Александр Бирюков - Длинные дни в середине лета
Слово-то, гад, какое выбрал!
Самое гнусное, что Никонов смеется вместе со всеми. А был бы тут Шмунин, он бы визжал как поросенок. Эй собирает миски.
После завтрака Юрка долго стоит около землянки. У Лосева сломался пускач, и кто-то таскает его на тросе, чтобы завелся. Никонов пошел в вагончик в надежде, что Шмунин расщедрится. Сейчас они, наверное, не спеша сосут кружки соленой колбасы и смеются над Юркой, который получил по ушам. Наконец лосевский трактор часто-часто зачихал, завелся. Можно ехать.
Работа эта, если поглядеть на нее со стороны, — не бей лежачего. Садишься в железное такое креслице с бортиками — как для младенцев, чтоб не падали, — и поехали. Можно даже художественную литературу читать, если хочешь, конечно, потому что работы — никакой. В начале борозды опустишь плуг, потом в середине, где поле пересекает дорога, поднимешь и опустишь, чтобы дорогу пропустить. Но если зазеваешься — тоже не трагедия. Тракторист высунется и обматерит, а ты ему ручкой — ладно, мол, не волнуйся.

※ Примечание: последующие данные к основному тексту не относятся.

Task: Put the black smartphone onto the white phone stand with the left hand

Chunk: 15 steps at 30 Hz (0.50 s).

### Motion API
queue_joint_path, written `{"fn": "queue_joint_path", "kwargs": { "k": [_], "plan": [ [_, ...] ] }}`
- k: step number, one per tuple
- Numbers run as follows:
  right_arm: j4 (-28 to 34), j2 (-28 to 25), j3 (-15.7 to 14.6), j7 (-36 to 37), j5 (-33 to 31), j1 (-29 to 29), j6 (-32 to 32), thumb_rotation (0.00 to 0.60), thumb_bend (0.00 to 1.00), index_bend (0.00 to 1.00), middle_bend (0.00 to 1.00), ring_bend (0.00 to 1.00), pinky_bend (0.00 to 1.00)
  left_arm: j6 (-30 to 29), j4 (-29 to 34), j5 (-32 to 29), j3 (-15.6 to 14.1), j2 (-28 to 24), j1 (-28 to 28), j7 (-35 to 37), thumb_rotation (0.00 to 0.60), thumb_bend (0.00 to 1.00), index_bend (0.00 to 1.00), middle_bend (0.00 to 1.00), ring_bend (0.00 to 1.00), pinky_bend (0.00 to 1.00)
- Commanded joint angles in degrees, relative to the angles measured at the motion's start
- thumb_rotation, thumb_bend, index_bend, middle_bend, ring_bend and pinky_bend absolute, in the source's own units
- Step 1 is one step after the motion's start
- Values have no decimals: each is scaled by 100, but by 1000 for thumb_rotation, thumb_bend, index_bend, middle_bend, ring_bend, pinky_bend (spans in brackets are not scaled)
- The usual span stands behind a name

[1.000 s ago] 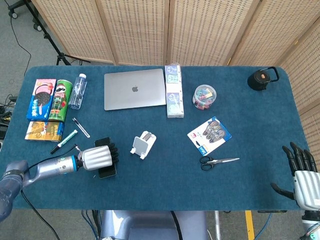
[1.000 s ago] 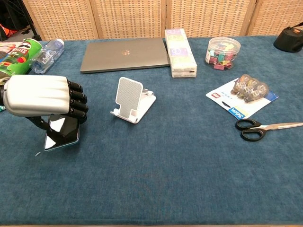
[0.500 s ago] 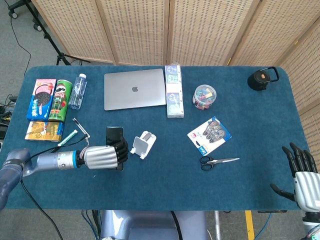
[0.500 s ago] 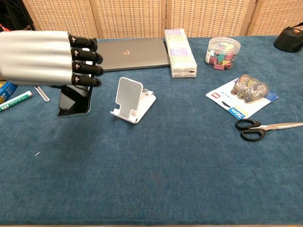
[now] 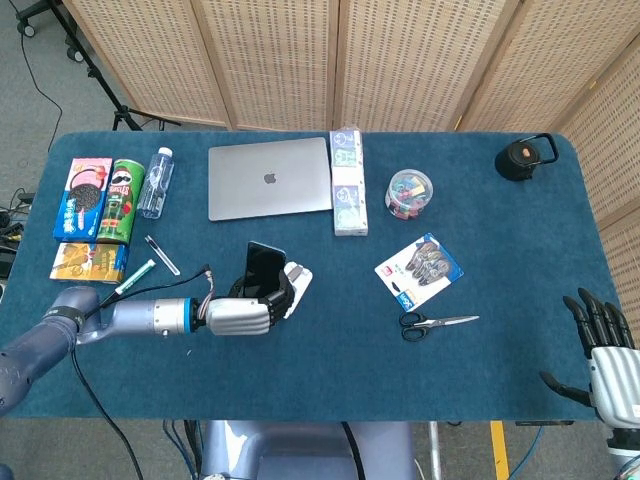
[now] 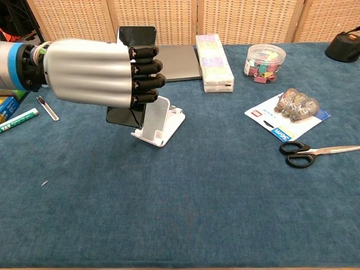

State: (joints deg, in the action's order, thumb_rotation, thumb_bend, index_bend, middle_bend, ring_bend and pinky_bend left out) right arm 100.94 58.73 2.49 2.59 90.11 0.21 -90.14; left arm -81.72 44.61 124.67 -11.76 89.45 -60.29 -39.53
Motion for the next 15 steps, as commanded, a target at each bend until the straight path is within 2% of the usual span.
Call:
{"fn": "queue_joint_path", "kwargs": {
  "k": [1,15],
  "plan": [
    [-3,-15,-8,34,19,7,-13,600,0,0,0,0,0,320,-18,13,131,228,10,-586,600,100,576,410,451,363],
    [-13,-86,-29,216,57,20,-31,600,0,0,0,0,0,35,-1084,-119,193,908,319,-747,600,100,546,350,451,357]
  ]
}}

Дорог этих в степи сколько хочешь. Нечего из-за муры волноваться — не асфальт, укатается. В конце борозды, когда трактор будет разворачиваться, опять поднимешь плуг, чтобы лишнего не пахать, и опустишь, когда снова выйдешь на борозду. Вот и вся работа.
Оборудование соответствующее: рычаг, чтобы плуг поднимать, и колесо — вроде штурвала, чтобы заглублять или, наоборот, делать помельче. Только сейчас этой штукой никто не интересуется. Конечно, если агроном приедет и палочкой в борозду потычет, может вообще, все забраковать, и придется перепахивать. Но агронома давно не видно, и за все отвечает Мишка.
А с него план спрашивают, ему чем мельче — тем лучше, потому что мельче быстрее. А может, и агроном, если бы узнал, тоже бы не волновался — урожай здесь бывает раз в три года, в будущем году, значит, ничего не будет, и, если по совести разобраться, можно вообще ничего не делать и зря горючее не жечь. Но, как говорится, мы не можем ждать милостей от природы.
На конце рычага, которым поднимаешь и опускаешь плуг, есть дырка. Кто ее знает — для чего, но трактористы наловчились: продевают в эту дыру какой-нибудь шнур и хорошо без прицепщиков обходятся. Это ведь тоже вопрос — нужны мы здесь или не очень?
Но, как говорится, мы не можем ждать милостей от начальства.
Конечно, бывают и запарки. Это когда прозеваешь и под плуг попадает перекати-поле или какая-нибудь еще травка поздоровей. Получается вроде запруды — земле некуда отходить, и она наливается под ногами тяжелым комом. Тут нужно соскакивать и кричать трактористу, чтобы остановился. Потом, обдирая пальцы, выковыриваешь из-под плуга эту землю с запутавшейся травой. Земля, только что мягкая, как вода, не поддается, колупаешься долго и проклинаешь себя за то, что прозевал эту травку. Но так бывает нечасто — раз пять за смену. А все остальное время сидишь и торгуешь дрожжами.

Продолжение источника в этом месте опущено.